• [WORK REQUIRED]:
The result should consist solely of the line containing "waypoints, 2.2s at" and the lines that follow it below, each reproduced exactly, the last line included.

═════ DATA EXTRACT ═════

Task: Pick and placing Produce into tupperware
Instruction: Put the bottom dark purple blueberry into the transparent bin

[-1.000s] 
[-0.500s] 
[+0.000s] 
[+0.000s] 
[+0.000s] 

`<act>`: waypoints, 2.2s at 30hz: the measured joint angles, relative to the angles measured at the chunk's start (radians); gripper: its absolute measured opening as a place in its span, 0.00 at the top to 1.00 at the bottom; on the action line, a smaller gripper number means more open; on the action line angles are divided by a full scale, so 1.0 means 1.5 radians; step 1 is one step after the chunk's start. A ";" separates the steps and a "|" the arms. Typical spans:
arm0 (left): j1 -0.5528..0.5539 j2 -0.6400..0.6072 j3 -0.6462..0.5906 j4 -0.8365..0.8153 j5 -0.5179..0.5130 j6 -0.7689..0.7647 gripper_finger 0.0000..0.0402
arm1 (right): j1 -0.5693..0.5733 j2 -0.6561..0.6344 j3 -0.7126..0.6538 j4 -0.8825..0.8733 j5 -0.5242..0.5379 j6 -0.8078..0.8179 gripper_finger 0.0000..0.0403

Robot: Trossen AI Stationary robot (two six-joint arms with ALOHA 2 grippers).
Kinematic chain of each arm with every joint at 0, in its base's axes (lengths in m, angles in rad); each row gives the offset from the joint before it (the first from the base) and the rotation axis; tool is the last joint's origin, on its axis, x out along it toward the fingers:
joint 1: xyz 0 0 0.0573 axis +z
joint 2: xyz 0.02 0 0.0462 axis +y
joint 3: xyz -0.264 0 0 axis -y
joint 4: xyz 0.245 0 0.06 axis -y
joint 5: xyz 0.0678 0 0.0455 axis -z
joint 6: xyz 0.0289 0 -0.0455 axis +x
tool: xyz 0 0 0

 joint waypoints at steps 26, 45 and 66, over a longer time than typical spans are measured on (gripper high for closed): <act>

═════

• [ANSWER FOR THE TASK]:
`<act>`: waypoints, 2.2s at 30hz: the measured joint angles, relative to the angles measured at the chunk's start (radians); gripper: its absolute measured opening as a place in its span, 0.00 at the top to 1.00 at the bottom; on the action line, a smaller gripper number means more open; on the action line angles are divided by a full scale, so 1.0 means 1.5 radians; step 1 is one step after the chunk's start. A ";" separates the steps and a "|" the arms. Typical spans:
arm0 (left): j1 -0.5528..0.5539 j2 -0.6400..0.6072 j3 -0.6462..0.5906 j4 -0.8365..0.8153 j5 -0.5179..0.5130 j6 -0.7689..0.7647 gripper_finger 0.0000..0.0402
arm1 (right): j1 -0.5693..0.5733 j2 -0.6561..0.6344 j3 -0.7126..0.6538 j4 -0.8825..0.8733 j5 -0.5242..0.5379 j6 -0.8078..0.8179 gripper_finger 0.0000..0.0403

Robot: Trossen AI Stationary robot (two six-joint arms with ALOHA 2 grippers).
Kinematic chain of each arm with every joint at 0, in its base's axes (lengths in m, angles in rad); each row gives the offset from the joint before it (the first from the base) and the rotation axis; tool is the last joint's origin, on its axis, x out along it toward the fingers:
joint 1: xyz 0 0 0.0573 axis +z
joint 2: xyz 0.02 0 0.0462 axis +y
joint 3: xyz -0.264 0 0 axis -y
joint 4: xyz 0.245 0 0.06 axis -y
joint 5: xyz 0.0678 0 0.0455 axis -z
joint 6: xyz 0.0289 0 -0.0455 axis +x
tool: xyz 0 0 0

 joint waypoints at steps 26, 45 and 66, over a longer time than typical spans are measured on (gripper high for closed): <act>

This output is finished.